### WHAT YOU WILL DO
Copy the data that follows exactly as it is, excluding all pictures.

┌─ EXERCISE DATA

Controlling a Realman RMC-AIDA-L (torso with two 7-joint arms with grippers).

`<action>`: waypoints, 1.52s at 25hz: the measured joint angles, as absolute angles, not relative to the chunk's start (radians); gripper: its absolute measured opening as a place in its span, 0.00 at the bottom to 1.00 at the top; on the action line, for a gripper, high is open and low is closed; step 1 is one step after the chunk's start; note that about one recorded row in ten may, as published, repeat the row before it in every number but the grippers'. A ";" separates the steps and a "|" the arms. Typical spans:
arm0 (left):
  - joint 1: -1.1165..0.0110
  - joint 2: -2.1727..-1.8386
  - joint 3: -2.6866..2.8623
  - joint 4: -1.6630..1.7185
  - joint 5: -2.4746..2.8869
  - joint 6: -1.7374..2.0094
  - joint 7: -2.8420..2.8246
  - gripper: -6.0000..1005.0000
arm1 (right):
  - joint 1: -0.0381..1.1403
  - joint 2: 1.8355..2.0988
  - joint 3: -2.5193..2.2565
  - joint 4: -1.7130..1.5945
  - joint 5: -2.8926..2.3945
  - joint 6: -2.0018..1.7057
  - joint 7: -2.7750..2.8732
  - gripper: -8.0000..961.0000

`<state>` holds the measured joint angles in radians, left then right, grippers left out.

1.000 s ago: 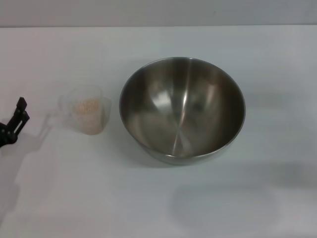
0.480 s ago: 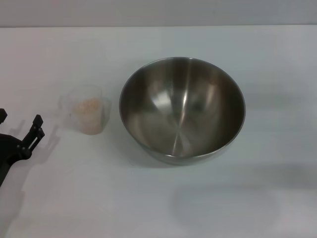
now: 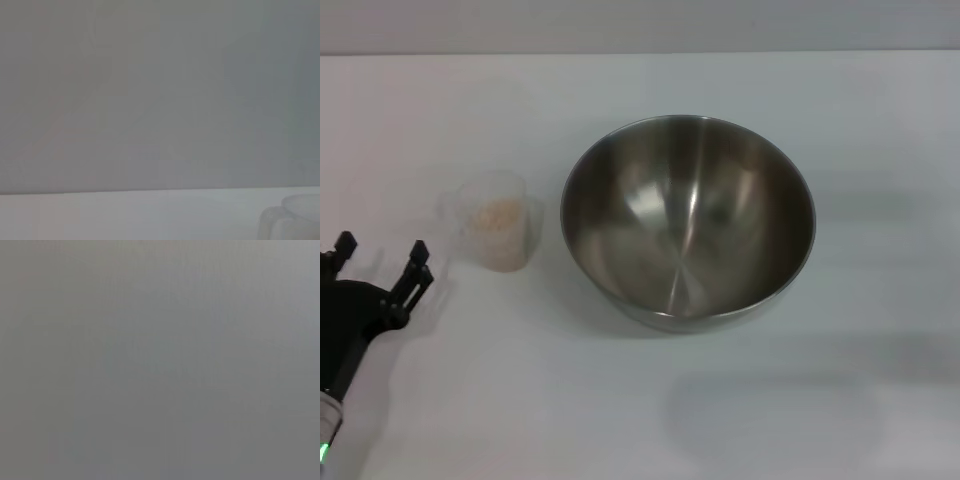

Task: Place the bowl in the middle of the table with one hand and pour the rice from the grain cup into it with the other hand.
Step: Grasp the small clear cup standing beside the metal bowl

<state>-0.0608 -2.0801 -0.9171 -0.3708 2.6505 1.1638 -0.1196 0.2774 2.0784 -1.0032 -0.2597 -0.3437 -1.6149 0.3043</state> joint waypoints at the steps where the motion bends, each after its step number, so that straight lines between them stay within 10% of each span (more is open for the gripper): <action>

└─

### TASK OUTPUT
Controlling a Realman RMC-AIDA-L (torso with two 7-joint arms with grippers).

`<action>`: waypoints, 1.52s at 25hz: the measured joint angles, as absolute angles, not relative to the chunk's start (radians); gripper: its absolute measured opening as a place in its span, 0.00 at the bottom to 1.00 at the top; on the action line, for a gripper, high is open and low is closed; step 1 is one step after the chunk's start; note that about one recorded row in ten may, as published, repeat the row before it in every number but the grippers'. A ";" separates the steps and a "|" the arms. Typical spans:
arm0 (left):
  - joint 1: -1.1165..0.0110
  - joint 2: -2.1727..-1.8386
  - joint 3: -2.6866..2.8623
  - joint 4: -1.6630..1.7185
  - joint 5: -2.4746..2.8869
  - joint 6: -1.7374..2.0094
  - joint 7: -2.8420..2.8246
  - gripper: -6.0000..1005.0000
arm1 (right):
  - joint 1: -0.0381..1.1403
  - joint 2: 1.8355..2.0988
  - joint 3: -2.5193..2.2565
  - joint 4: -1.7130..1.5945
  - joint 5: -2.8926..2.3945
  - joint 6: -2.0018..1.7057
  - joint 7: -2.7750..2.8732
  - gripper: -8.0000..961.0000

`<state>` holds the measured joint angles in radians, left then right, grippers left out.

1.000 s ago: 
0.480 s ago: 
now: 

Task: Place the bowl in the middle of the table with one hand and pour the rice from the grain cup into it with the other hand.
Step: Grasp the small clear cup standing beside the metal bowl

<state>-0.0608 -2.0801 -0.9171 -0.3708 2.6505 1.1638 -0.1196 0.2774 2.0784 -1.0032 -0.2597 -0.3437 -1.6149 0.3043</state> joint waypoints at the steps where the motion bends, each after its step number, so that straight lines between them stay within 10% of each span (more is open for the gripper): <action>

The answer was written out completely.